---------- Data in this exercise
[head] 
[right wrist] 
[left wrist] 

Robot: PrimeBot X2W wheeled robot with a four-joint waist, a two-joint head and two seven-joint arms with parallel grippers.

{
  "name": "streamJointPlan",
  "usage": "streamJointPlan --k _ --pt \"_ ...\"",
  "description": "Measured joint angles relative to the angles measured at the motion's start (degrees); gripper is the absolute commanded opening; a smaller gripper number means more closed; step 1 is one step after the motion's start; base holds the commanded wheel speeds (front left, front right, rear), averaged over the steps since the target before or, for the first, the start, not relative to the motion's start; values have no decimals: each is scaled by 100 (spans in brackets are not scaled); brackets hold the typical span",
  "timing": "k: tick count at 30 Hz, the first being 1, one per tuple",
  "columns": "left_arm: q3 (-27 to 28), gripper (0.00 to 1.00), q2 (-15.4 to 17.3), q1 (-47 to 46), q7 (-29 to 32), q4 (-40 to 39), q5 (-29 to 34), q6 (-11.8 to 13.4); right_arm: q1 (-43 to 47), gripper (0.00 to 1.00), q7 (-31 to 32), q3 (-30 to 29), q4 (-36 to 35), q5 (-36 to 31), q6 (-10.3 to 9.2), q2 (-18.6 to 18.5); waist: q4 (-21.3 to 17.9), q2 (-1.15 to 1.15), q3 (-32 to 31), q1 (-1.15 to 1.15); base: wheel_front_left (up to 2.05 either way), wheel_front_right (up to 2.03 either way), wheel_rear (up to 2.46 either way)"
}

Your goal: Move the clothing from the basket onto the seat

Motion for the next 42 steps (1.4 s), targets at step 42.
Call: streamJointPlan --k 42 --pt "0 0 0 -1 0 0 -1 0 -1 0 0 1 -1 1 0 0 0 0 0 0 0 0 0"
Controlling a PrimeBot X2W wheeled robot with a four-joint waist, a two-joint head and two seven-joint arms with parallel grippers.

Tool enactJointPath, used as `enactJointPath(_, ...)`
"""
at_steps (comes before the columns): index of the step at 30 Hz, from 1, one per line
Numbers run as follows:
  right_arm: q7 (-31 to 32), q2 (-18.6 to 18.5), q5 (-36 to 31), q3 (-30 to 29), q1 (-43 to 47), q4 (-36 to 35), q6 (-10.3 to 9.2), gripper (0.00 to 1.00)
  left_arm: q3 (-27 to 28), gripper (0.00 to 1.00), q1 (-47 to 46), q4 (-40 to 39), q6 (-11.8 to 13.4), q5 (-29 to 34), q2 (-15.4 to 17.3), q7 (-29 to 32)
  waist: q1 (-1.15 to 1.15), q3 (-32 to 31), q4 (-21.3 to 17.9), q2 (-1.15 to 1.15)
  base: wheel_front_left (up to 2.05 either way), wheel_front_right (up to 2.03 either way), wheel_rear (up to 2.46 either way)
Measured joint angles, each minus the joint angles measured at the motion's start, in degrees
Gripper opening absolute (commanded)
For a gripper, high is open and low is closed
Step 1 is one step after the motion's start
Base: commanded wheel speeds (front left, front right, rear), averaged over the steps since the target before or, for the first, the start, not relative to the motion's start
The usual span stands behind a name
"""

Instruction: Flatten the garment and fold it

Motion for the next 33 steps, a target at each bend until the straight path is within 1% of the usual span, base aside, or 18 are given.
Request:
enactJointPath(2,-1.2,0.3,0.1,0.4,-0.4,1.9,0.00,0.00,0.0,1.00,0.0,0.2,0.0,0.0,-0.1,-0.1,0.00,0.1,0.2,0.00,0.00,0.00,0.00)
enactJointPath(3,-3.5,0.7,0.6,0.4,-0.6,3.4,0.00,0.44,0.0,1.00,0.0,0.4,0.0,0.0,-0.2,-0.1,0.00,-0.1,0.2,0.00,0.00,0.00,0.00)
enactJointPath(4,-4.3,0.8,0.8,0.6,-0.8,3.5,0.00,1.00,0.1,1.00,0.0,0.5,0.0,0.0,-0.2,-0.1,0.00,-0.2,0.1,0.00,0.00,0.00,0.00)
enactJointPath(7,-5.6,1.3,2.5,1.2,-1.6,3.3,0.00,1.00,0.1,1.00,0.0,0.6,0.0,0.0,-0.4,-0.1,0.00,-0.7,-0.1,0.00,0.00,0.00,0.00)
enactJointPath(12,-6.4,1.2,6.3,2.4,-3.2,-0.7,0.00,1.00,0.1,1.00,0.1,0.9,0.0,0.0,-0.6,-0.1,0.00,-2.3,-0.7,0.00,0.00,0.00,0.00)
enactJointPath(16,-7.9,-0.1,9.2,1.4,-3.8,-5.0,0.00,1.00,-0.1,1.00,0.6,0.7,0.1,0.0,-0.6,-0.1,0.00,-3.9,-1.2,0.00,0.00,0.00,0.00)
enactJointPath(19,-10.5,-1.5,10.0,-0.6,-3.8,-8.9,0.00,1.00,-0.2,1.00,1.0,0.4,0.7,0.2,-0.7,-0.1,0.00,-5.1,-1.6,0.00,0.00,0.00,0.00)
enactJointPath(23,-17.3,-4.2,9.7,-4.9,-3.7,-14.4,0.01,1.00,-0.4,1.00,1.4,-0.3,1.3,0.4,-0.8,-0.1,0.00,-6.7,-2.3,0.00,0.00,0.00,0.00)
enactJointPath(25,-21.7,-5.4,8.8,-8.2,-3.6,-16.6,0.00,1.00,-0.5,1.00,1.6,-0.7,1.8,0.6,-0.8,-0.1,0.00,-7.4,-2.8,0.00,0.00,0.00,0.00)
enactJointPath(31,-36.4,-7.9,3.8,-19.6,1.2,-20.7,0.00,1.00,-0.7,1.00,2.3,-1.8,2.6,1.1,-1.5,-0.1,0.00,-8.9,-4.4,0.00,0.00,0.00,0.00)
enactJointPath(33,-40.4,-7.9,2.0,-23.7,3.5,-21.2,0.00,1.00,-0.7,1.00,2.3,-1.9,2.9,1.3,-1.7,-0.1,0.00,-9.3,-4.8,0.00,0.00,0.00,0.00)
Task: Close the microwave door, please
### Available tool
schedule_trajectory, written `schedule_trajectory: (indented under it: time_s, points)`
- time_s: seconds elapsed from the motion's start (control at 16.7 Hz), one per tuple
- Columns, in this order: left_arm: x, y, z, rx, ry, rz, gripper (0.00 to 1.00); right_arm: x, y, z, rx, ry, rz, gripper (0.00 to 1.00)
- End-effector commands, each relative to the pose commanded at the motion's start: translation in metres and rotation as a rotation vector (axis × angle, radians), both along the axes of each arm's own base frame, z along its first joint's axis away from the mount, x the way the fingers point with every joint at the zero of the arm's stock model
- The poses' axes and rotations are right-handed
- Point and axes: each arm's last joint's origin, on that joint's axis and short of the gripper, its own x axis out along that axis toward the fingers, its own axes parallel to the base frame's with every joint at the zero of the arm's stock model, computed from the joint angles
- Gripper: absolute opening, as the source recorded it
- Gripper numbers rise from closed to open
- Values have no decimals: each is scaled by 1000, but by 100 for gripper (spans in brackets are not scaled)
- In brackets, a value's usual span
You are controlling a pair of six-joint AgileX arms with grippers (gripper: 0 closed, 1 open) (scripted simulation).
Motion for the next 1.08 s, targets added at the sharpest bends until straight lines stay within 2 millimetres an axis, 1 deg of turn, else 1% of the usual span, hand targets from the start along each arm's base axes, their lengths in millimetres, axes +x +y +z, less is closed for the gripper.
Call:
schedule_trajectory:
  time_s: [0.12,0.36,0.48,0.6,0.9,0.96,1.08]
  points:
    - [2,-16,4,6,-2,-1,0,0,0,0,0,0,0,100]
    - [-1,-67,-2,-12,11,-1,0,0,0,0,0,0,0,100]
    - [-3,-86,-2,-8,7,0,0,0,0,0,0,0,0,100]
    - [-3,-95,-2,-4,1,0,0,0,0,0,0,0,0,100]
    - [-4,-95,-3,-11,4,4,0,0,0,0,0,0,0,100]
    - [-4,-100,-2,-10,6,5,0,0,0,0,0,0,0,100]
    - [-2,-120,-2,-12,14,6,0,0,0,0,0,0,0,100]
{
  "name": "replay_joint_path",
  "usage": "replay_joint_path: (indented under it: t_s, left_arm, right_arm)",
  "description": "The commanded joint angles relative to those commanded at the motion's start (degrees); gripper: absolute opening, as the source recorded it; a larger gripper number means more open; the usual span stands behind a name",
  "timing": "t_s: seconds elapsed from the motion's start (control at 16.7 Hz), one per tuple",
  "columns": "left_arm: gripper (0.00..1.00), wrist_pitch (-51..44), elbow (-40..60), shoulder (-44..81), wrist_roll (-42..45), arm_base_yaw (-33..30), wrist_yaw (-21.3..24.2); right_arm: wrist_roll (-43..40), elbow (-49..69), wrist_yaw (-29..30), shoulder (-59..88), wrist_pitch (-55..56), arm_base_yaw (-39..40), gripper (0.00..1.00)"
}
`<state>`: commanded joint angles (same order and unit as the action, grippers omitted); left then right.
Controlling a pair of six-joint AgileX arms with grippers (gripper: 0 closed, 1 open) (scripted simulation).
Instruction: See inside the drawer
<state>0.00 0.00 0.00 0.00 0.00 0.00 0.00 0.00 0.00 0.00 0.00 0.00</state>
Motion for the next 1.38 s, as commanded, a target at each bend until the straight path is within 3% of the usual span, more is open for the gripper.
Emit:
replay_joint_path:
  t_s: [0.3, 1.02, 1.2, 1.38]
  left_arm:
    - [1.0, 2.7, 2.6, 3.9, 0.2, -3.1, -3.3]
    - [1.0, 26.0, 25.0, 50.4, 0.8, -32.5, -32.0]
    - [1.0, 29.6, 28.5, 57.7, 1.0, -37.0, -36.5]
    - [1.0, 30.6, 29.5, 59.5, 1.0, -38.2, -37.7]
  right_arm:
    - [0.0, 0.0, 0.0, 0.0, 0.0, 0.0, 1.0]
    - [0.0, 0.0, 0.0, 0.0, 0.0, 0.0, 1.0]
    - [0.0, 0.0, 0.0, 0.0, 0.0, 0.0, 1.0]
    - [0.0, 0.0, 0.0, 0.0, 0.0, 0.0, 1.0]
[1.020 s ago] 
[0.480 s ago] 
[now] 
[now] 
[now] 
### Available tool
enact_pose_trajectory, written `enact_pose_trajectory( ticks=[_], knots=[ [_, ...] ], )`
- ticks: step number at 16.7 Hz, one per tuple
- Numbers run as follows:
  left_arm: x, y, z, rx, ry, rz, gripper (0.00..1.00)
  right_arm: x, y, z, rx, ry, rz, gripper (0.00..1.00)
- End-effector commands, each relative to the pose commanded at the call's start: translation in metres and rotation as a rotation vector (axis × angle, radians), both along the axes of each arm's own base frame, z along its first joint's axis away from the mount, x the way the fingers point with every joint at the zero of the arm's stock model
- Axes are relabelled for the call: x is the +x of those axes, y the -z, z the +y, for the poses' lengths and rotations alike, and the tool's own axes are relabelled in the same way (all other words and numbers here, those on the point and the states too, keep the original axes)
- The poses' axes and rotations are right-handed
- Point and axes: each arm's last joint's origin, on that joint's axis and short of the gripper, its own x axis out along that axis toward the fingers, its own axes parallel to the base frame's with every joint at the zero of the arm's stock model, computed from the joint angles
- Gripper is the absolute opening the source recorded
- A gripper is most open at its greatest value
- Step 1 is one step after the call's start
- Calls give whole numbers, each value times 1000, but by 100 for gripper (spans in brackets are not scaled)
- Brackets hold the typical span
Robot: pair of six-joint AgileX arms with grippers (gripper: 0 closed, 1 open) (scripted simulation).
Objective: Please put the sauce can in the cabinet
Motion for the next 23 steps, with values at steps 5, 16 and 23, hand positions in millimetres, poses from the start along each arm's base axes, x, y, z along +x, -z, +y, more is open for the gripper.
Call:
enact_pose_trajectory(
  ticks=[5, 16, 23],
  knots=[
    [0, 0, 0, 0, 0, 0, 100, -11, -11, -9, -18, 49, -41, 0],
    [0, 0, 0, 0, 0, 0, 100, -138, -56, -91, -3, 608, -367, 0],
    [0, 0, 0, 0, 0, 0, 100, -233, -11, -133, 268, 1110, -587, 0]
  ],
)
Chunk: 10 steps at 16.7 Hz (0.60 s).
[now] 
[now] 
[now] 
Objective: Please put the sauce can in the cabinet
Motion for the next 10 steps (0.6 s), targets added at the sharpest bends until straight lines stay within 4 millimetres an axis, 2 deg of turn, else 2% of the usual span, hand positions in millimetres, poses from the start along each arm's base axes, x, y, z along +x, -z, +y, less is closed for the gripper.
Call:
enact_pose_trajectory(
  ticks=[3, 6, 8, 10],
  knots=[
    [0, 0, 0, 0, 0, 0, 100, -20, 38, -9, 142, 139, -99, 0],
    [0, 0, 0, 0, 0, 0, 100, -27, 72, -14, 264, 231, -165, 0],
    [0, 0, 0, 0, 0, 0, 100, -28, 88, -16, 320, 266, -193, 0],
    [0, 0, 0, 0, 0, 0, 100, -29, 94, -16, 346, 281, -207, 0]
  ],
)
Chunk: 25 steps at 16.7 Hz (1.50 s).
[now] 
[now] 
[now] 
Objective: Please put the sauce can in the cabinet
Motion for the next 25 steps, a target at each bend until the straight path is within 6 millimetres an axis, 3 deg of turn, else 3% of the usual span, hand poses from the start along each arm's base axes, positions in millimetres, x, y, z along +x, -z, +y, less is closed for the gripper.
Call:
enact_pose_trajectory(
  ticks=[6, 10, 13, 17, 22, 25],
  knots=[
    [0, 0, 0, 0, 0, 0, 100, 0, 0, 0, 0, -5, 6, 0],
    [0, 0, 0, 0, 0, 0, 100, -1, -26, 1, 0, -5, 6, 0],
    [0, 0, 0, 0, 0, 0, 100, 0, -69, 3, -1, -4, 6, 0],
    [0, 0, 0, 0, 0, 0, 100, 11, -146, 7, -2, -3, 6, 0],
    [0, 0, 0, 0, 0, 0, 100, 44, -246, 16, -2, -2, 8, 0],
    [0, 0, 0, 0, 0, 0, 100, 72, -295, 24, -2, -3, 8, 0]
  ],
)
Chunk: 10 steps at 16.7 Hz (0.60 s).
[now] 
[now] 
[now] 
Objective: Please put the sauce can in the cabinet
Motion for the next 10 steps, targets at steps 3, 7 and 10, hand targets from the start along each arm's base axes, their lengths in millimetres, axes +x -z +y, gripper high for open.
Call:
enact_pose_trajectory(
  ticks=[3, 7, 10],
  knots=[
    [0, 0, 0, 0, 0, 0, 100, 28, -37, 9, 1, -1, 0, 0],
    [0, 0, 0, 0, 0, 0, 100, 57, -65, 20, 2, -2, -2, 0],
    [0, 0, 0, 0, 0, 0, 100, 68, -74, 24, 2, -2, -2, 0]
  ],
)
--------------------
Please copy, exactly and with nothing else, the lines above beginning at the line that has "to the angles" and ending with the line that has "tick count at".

§ **Output**:
  "description": "Measured joint angles relative to the angles measured at the motion's start (degrees); gripper is the absolute commanded opening; a smaller gripper number means more closed; step 1 is one step after the motion's start; base holds the commanded wheel speeds (front left, front right, rear), averaged over the steps since the target before or, for the first, the start, not relative to the motion's start; values have no decimals: each is scaled by 100 (spans in brackets are not scaled); brackets hold the typical span",
  "timing": "k: tick count at 30 Hz, the first being 1, one per tuple",

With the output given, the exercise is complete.